# Need advice!



## dcotlone (Nov 28, 2010)

I posted the "I Feel I had No Choice" thread under the general realtionship forum. I now need advice because my wife has offered to move out and sign over her rights to our house to me if I give her $10,000. and most of the furniture. Our home was built three years ago last month and right now we have no equity. We just received a modification from the bank about three months ago a lower mortgage payment. My attorney has advised me to negotiate her down since we cannot get $10,000out of this house right now. I really want to keep my home if possible but this woman I used to call wife is going to uproot the 11 & 16 yr olds to try and rent a place with her 26 yr old daughter. I feel bad because she is willing to take all the advantages of a real family life away from them and all the benefits they have thus far where we presently live. We have no kids together but I love her kids as if they were my own and we have f grown very close since I've been with them since Dec 2004 to date. 
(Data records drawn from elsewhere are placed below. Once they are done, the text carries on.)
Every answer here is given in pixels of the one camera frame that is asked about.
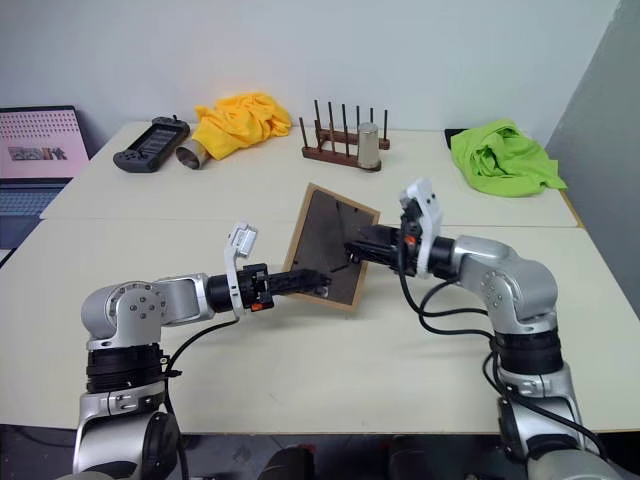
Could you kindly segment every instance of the floor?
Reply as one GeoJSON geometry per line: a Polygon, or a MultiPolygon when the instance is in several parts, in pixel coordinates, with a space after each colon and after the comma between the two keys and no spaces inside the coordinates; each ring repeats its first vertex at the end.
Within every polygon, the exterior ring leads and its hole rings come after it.
{"type": "MultiPolygon", "coordinates": [[[[34,427],[0,426],[0,478],[55,479],[71,471],[74,432],[34,427]]],[[[627,468],[635,459],[640,434],[605,436],[607,446],[622,453],[612,457],[627,468]]],[[[389,435],[207,435],[189,436],[187,456],[192,477],[254,480],[277,450],[310,445],[320,480],[382,480],[389,435]]],[[[507,461],[494,435],[423,435],[435,471],[443,479],[525,479],[524,468],[507,461]]],[[[169,477],[179,480],[176,470],[169,477]]],[[[625,479],[640,479],[625,474],[625,479]]]]}

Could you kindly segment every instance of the black cable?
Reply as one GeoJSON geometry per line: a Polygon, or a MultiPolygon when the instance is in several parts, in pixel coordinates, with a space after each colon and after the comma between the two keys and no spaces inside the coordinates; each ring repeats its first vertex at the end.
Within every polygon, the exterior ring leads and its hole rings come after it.
{"type": "Polygon", "coordinates": [[[0,260],[0,268],[2,268],[2,266],[7,263],[7,261],[9,260],[9,258],[11,257],[11,255],[13,255],[16,252],[17,248],[12,248],[11,250],[9,250],[9,253],[7,253],[3,259],[0,260]]]}
{"type": "Polygon", "coordinates": [[[487,365],[489,365],[489,362],[493,359],[493,356],[494,356],[494,353],[489,352],[489,355],[487,355],[486,358],[484,359],[484,362],[482,362],[482,375],[484,375],[485,380],[489,382],[489,385],[491,385],[491,387],[496,392],[498,392],[498,395],[502,395],[500,388],[498,387],[498,385],[496,385],[496,382],[493,381],[493,379],[489,375],[489,372],[487,372],[487,365]]]}
{"type": "MultiPolygon", "coordinates": [[[[458,330],[442,330],[436,327],[433,327],[431,325],[429,325],[427,323],[427,321],[424,319],[425,314],[428,312],[424,311],[424,308],[427,306],[427,303],[429,302],[429,300],[436,294],[438,293],[440,290],[442,290],[444,287],[447,287],[449,285],[452,285],[454,283],[456,283],[458,280],[456,278],[452,278],[450,280],[446,280],[442,283],[439,283],[438,285],[436,285],[435,287],[433,287],[431,290],[429,290],[425,296],[422,298],[422,302],[420,302],[420,307],[419,307],[419,312],[418,312],[418,318],[420,319],[420,325],[422,325],[422,327],[425,330],[428,330],[431,333],[435,333],[437,335],[482,335],[483,337],[485,337],[486,339],[488,339],[490,342],[493,341],[493,335],[491,335],[489,332],[485,332],[484,330],[480,330],[477,328],[462,328],[462,329],[458,329],[458,330]]],[[[444,315],[437,315],[437,316],[445,316],[445,315],[454,315],[454,313],[446,313],[446,312],[455,312],[455,313],[467,313],[469,310],[478,310],[478,309],[471,309],[471,308],[458,308],[456,310],[446,310],[444,312],[436,312],[436,313],[443,313],[444,315]]]]}
{"type": "MultiPolygon", "coordinates": [[[[168,376],[166,376],[164,379],[164,389],[165,389],[164,406],[167,409],[168,413],[170,413],[174,417],[176,416],[175,411],[173,410],[173,404],[171,403],[171,396],[169,395],[169,378],[171,378],[172,376],[175,376],[177,373],[173,371],[173,366],[175,365],[180,355],[182,355],[184,351],[187,348],[189,348],[189,346],[193,342],[198,340],[200,337],[203,337],[206,334],[214,332],[221,328],[228,327],[230,325],[238,323],[239,320],[240,319],[236,318],[235,320],[232,320],[230,322],[219,323],[217,325],[212,325],[211,327],[207,327],[200,330],[198,333],[196,333],[195,335],[190,337],[188,340],[186,340],[182,345],[180,345],[180,347],[178,347],[178,350],[176,350],[176,352],[171,356],[171,358],[167,362],[167,367],[165,369],[165,373],[168,376]]],[[[185,452],[184,443],[182,441],[182,434],[180,434],[180,441],[178,442],[178,458],[180,459],[180,475],[182,477],[182,480],[189,480],[189,465],[187,463],[187,452],[185,452]]]]}
{"type": "Polygon", "coordinates": [[[532,412],[537,413],[538,415],[542,415],[543,417],[546,417],[550,420],[558,422],[564,425],[565,427],[569,427],[572,430],[575,430],[578,433],[581,433],[582,435],[584,435],[594,443],[594,445],[598,449],[598,455],[600,456],[600,458],[602,458],[602,460],[604,460],[605,462],[607,461],[607,458],[608,458],[607,450],[604,444],[602,443],[602,440],[600,440],[600,438],[598,438],[598,436],[594,432],[589,430],[587,427],[580,425],[579,423],[571,421],[567,418],[564,418],[560,415],[550,412],[549,410],[546,410],[540,407],[539,405],[536,405],[528,397],[520,395],[518,392],[516,392],[513,389],[507,388],[504,385],[504,383],[502,383],[502,381],[500,380],[500,376],[498,375],[498,354],[496,352],[492,352],[491,357],[493,358],[493,380],[495,382],[496,387],[499,389],[498,391],[501,393],[502,396],[504,396],[505,398],[507,398],[513,403],[517,403],[531,410],[532,412]]]}
{"type": "Polygon", "coordinates": [[[191,338],[189,338],[186,342],[184,342],[182,345],[180,345],[180,347],[178,348],[178,350],[176,350],[176,353],[174,353],[171,358],[169,359],[169,362],[167,363],[167,370],[172,370],[173,369],[173,365],[176,363],[176,360],[178,360],[178,358],[180,357],[180,355],[182,355],[182,353],[189,347],[191,346],[191,344],[193,342],[195,342],[196,340],[198,340],[200,337],[203,337],[204,335],[211,333],[211,332],[215,332],[216,330],[220,330],[221,328],[224,327],[229,327],[231,325],[234,325],[236,323],[238,323],[240,321],[240,319],[236,318],[235,320],[231,320],[230,322],[225,322],[225,323],[219,323],[217,325],[213,325],[211,327],[205,328],[203,330],[200,330],[198,333],[196,333],[195,335],[193,335],[191,338]]]}
{"type": "MultiPolygon", "coordinates": [[[[480,315],[487,315],[487,311],[481,308],[454,308],[452,310],[444,310],[441,312],[425,312],[422,308],[416,305],[416,302],[413,300],[413,297],[411,296],[411,292],[409,291],[409,286],[407,285],[407,277],[404,273],[404,266],[405,266],[404,237],[406,233],[407,233],[407,222],[403,218],[402,222],[400,223],[400,238],[398,238],[398,277],[400,278],[400,286],[402,287],[402,293],[404,294],[404,298],[407,300],[407,303],[409,304],[411,309],[414,312],[416,312],[418,315],[423,315],[425,317],[445,317],[447,315],[456,315],[459,313],[478,313],[480,315]]],[[[434,287],[432,290],[427,292],[427,295],[430,294],[429,297],[427,298],[427,301],[429,301],[429,299],[433,295],[435,295],[439,290],[443,289],[447,285],[456,283],[458,280],[459,278],[453,278],[434,287]]]]}
{"type": "Polygon", "coordinates": [[[47,442],[46,440],[40,440],[39,438],[34,437],[30,433],[24,431],[22,427],[18,427],[16,425],[9,425],[18,435],[23,436],[27,440],[32,441],[33,443],[37,443],[38,445],[44,445],[45,447],[55,447],[55,448],[75,448],[75,444],[68,445],[64,443],[53,443],[47,442]]]}

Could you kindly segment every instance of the laptop keyboard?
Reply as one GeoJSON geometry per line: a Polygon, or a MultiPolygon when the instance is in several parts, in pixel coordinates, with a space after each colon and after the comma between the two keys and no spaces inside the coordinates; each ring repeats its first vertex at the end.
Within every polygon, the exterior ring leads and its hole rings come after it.
{"type": "Polygon", "coordinates": [[[58,192],[0,192],[0,215],[40,215],[58,192]]]}

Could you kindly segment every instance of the table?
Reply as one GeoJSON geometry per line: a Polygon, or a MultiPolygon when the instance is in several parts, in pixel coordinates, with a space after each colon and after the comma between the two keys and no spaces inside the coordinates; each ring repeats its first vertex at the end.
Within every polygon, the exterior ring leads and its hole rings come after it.
{"type": "MultiPolygon", "coordinates": [[[[251,263],[282,265],[293,222],[256,215],[251,263]]],[[[85,384],[80,306],[126,280],[222,273],[232,222],[57,219],[42,222],[0,270],[0,423],[75,428],[85,384]]],[[[512,245],[559,285],[563,353],[585,424],[640,428],[640,323],[588,234],[578,228],[445,227],[512,245]]],[[[410,280],[415,294],[435,280],[410,280]]],[[[395,277],[371,265],[359,309],[277,298],[276,308],[200,339],[180,358],[173,403],[194,433],[496,432],[495,393],[480,363],[486,341],[436,337],[418,324],[395,277]]],[[[434,309],[478,305],[451,288],[434,309]]],[[[214,322],[226,321],[227,314],[214,322]]],[[[208,323],[163,329],[173,352],[208,323]]],[[[444,328],[484,326],[468,315],[444,328]]]]}
{"type": "Polygon", "coordinates": [[[157,218],[295,221],[309,182],[381,211],[398,224],[398,195],[416,178],[431,178],[445,225],[573,227],[576,219],[557,190],[502,198],[469,187],[451,161],[442,132],[391,131],[383,170],[365,172],[302,158],[299,128],[235,152],[202,170],[174,157],[154,174],[119,170],[113,154],[128,147],[148,122],[126,124],[57,196],[42,218],[157,218]]]}
What do you think out there? Take the deal or what?


----------



## Conrad (Aug 6, 2010)

dcotlone said:


> I posted the "I Feel I had No Choice" thread under the general realtionship forum. I now need advice because my wife has offered to move out and sign over her rights to our house to me if I give her $10,000. and most of the furniture. Our home was built three years ago last month and right now we have no equity. We just received a modification from the bank about three months ago a lower mortgage payment. My attorney has advised me to negotiate her down since we cannot get $10,000out of this house right now. I really want to keep my home if possible but this woman I used to call wife is going to uproot the 11 & 16 yr olds to try and rent a place with her 26 yr old daughter. I feel bad because she is willing to take all the advantages of a real family life away from them and all the benefits they have thus far where we presently live. We have no kids together but I love her kids as if they were my own and we have f grown very close since I've been with them since Dec 2004 to date.
> 
> What do you think out there? Take the deal or what?


Flatly refuse.

She's asking to see your backbone.

Show it to her.


----------



## 4sure (Aug 8, 2010)

$5000 and only the kids things. Make sure she doesn't have credit cards with your name on them.


----------



## Frost (Aug 2, 2010)

If you have no equity in the house why would you give her anything moneywise?! You'd be better off to simply sell the place and break even. 

Even if she signs over the rights to the house the finance company doesn't always recognize this until you have refinanced and removed her name completely, which will be difficult if you just modified the loan and considering the current economy. Even doing this you may take a loss on the home.

Regarding the furniture, unless one of you came into the marriage with it it should be split evenly by value.

If she is determined to leave and get divorced, I would attempt to remove emotions and make decisions like it is a business. It is difficult to do, but in the long run this will ease long term resentment and the feeling that "you got screwed". And it is fair for both sides so the courts will generally side with you.


----------



## F-102 (Sep 15, 2010)

And, the courts may not side with a woman who lets her son go walking alone at night.


----------



## dcotlone (Nov 28, 2010)

Thanks for the comments as they are greatly appreciated. I would like to keep my home and to your point Frost I am trying to remove the emotion and it is hard. I am trying to make a smart choice here for myself and future. Last night my wife and I sat down ands talk more about this issue. If I give up the $10,000 we will split the furniture and she will leave without a fight. 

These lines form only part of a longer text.